While it’s not always true, what happens in the large market usually migrates down market. So, according to a recently released study by Callan Associates of nearly 150 larger plans (most of which were 401(k) plans), the percentage of plans offering custom TDFs almost doubled in 2014, from 11.5% to 22.3%.
The growth came at the expense of record keepers’ proprietary TDFs, which dropped from 47.5% to 28.7%. Index TDFs remained steady at 42%, with nearly 75% of plans using TDFs as their default.
There seems to be no stopping TDFs — although word is that record keepers with prop TDFs are looking very hard at managed accounts, eyeing the success of Financial Engines.
Other highlights from the Callan survey included:
Fees
- Twice as many plans changed the way fees are paid, moving to per-participant versus asset-based as the stock market increases.

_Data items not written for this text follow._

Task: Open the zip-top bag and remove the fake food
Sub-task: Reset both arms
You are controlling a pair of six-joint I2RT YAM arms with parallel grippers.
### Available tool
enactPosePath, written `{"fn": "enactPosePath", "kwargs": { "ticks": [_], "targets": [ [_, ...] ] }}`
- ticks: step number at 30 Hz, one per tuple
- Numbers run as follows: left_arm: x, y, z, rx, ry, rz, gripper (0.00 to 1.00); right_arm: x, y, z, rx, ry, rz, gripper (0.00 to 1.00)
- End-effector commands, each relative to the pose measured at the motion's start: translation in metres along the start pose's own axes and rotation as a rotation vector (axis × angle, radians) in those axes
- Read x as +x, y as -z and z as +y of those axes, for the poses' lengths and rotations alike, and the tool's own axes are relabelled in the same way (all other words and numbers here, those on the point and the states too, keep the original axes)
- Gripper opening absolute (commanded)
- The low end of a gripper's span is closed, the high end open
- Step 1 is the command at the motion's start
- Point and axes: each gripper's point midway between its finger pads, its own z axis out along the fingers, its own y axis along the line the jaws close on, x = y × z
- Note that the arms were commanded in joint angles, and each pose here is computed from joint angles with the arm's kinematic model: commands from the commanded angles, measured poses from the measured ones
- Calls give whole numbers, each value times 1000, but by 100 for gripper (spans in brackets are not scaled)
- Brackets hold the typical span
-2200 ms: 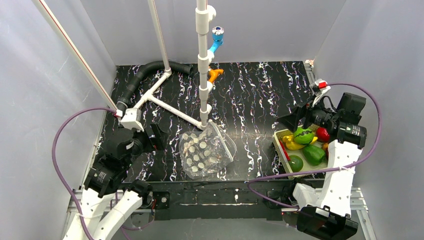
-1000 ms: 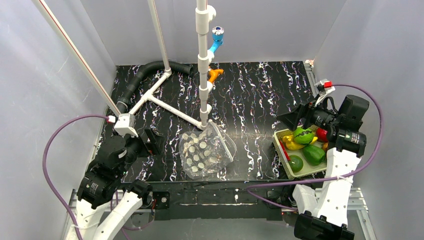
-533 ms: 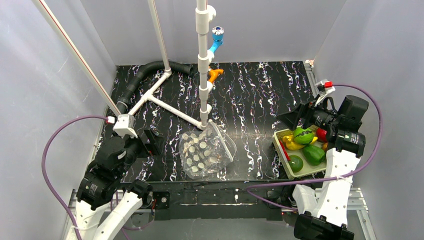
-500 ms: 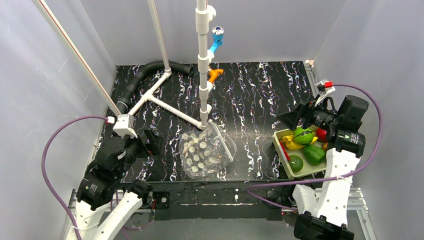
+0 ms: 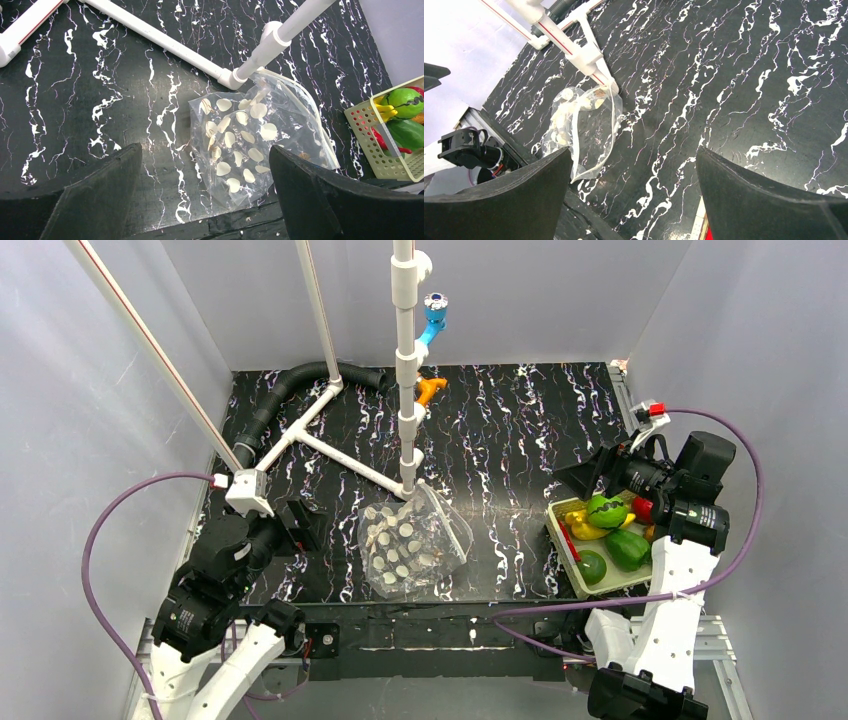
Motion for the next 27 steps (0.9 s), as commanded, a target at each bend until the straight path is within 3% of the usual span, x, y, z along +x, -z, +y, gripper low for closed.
{"fn": "enactPosePath", "kwargs": {
  "ticks": [1,27],
  "targets": [
    [2,2,0,7,6,2,98,-3,1,1,0,15,-19,99],
    [2,5,2,3,8,-6,99,-1,-1,0,-2,7,-24,98]
  ]
}}
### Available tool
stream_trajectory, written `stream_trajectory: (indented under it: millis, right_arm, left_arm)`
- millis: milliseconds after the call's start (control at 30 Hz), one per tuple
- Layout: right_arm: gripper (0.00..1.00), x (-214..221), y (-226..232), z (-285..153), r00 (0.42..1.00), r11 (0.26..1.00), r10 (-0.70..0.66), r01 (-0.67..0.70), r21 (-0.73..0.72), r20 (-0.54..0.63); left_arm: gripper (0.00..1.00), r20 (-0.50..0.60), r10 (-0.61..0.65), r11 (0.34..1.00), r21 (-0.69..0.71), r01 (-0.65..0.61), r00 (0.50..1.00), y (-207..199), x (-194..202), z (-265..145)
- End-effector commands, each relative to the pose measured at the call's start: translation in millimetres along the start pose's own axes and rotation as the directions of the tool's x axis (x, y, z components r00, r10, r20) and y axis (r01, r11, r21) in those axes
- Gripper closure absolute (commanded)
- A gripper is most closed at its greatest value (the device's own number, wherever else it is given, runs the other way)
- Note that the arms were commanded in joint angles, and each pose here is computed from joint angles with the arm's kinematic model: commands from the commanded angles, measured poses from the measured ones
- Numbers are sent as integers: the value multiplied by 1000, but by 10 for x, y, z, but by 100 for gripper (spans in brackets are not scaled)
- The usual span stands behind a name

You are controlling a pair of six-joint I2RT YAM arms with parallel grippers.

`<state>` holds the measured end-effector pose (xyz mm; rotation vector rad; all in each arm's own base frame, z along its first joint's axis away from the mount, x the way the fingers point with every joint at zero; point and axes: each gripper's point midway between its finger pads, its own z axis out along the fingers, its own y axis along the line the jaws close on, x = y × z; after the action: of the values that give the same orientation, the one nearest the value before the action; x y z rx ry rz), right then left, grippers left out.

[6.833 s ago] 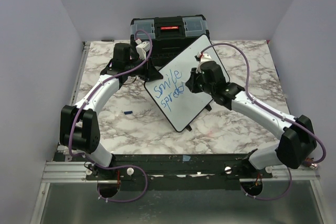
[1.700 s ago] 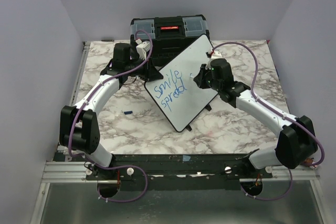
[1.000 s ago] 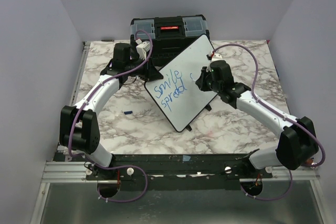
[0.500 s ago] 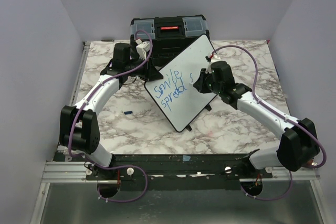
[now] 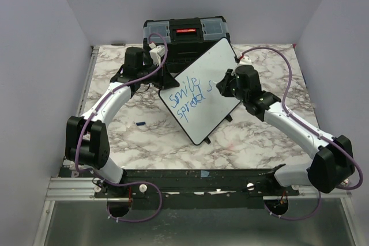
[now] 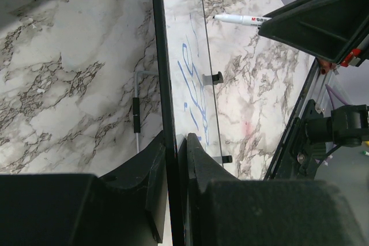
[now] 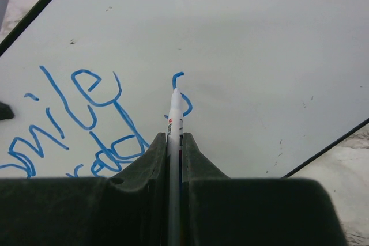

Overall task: Write a sentence on the whiteboard
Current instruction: Write a sentence on the whiteboard stand.

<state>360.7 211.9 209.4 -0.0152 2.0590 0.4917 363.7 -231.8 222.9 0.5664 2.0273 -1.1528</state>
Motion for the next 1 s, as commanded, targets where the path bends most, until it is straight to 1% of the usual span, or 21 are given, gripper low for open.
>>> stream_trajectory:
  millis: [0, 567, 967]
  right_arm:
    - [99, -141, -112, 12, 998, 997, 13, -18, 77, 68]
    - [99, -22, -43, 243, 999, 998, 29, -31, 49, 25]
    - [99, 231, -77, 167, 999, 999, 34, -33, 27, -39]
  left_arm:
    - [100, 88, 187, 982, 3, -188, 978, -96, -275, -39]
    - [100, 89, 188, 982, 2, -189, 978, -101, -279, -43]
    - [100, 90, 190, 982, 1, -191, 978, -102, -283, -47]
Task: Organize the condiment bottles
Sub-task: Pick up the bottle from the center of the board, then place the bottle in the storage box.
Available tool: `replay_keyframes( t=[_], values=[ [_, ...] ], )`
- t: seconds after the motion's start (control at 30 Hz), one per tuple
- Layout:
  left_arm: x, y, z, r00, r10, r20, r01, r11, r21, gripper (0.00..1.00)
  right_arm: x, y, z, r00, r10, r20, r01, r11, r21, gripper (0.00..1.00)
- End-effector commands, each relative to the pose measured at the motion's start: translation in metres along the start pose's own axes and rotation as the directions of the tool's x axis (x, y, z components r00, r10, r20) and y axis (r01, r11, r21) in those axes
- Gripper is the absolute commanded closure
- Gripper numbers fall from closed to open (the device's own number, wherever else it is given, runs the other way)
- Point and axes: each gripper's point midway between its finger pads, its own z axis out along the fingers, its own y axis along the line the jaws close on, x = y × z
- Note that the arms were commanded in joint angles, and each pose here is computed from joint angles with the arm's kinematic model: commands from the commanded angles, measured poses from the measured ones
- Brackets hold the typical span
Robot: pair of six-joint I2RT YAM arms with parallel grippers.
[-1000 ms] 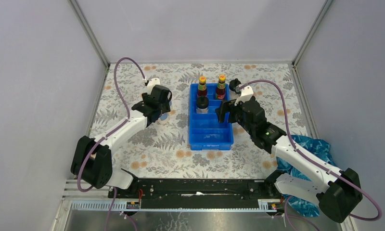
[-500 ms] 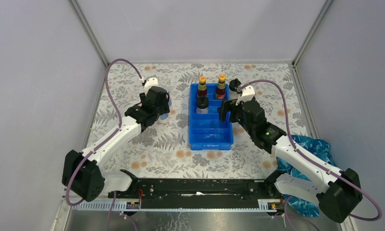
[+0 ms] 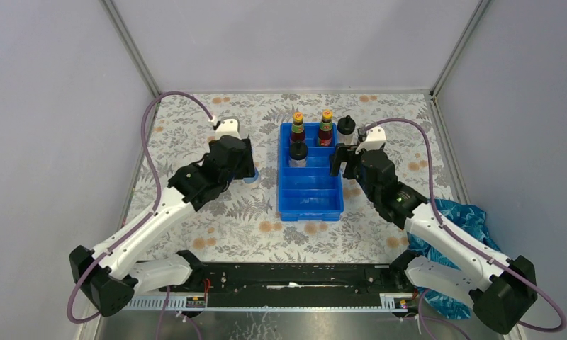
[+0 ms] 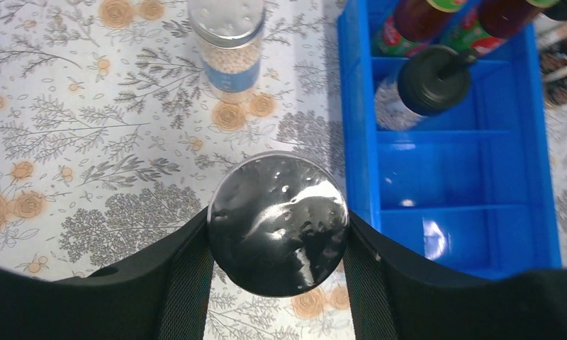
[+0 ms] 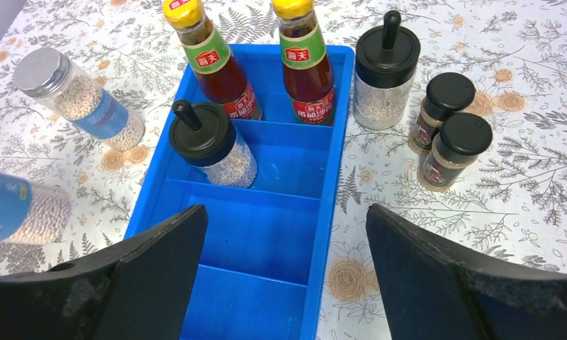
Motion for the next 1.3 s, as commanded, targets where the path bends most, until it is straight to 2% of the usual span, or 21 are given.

- Nearly half are likely to switch to lower-cost share classes, with some using CITs.
- The highest priority for next year will be ensuring that fees are reasonable, with lowest priority fee equalization.
Auto Features
- More plans are using them, but not aggressively.
- While about two-thirds use auto-enrollment, only one-third combine auto escalation.
- The average auto-deferral rate is 4.3% and 1%/year for auto-escalation.
- “Wait and see” is the most common approach to the retirement income issue.
Unitized custom TDFs may be too costly for smaller plans, so look for third-party asset allocation models, 3(38) and maybe managed accounts using funds offered in the plan implemented by accommodating record keepers.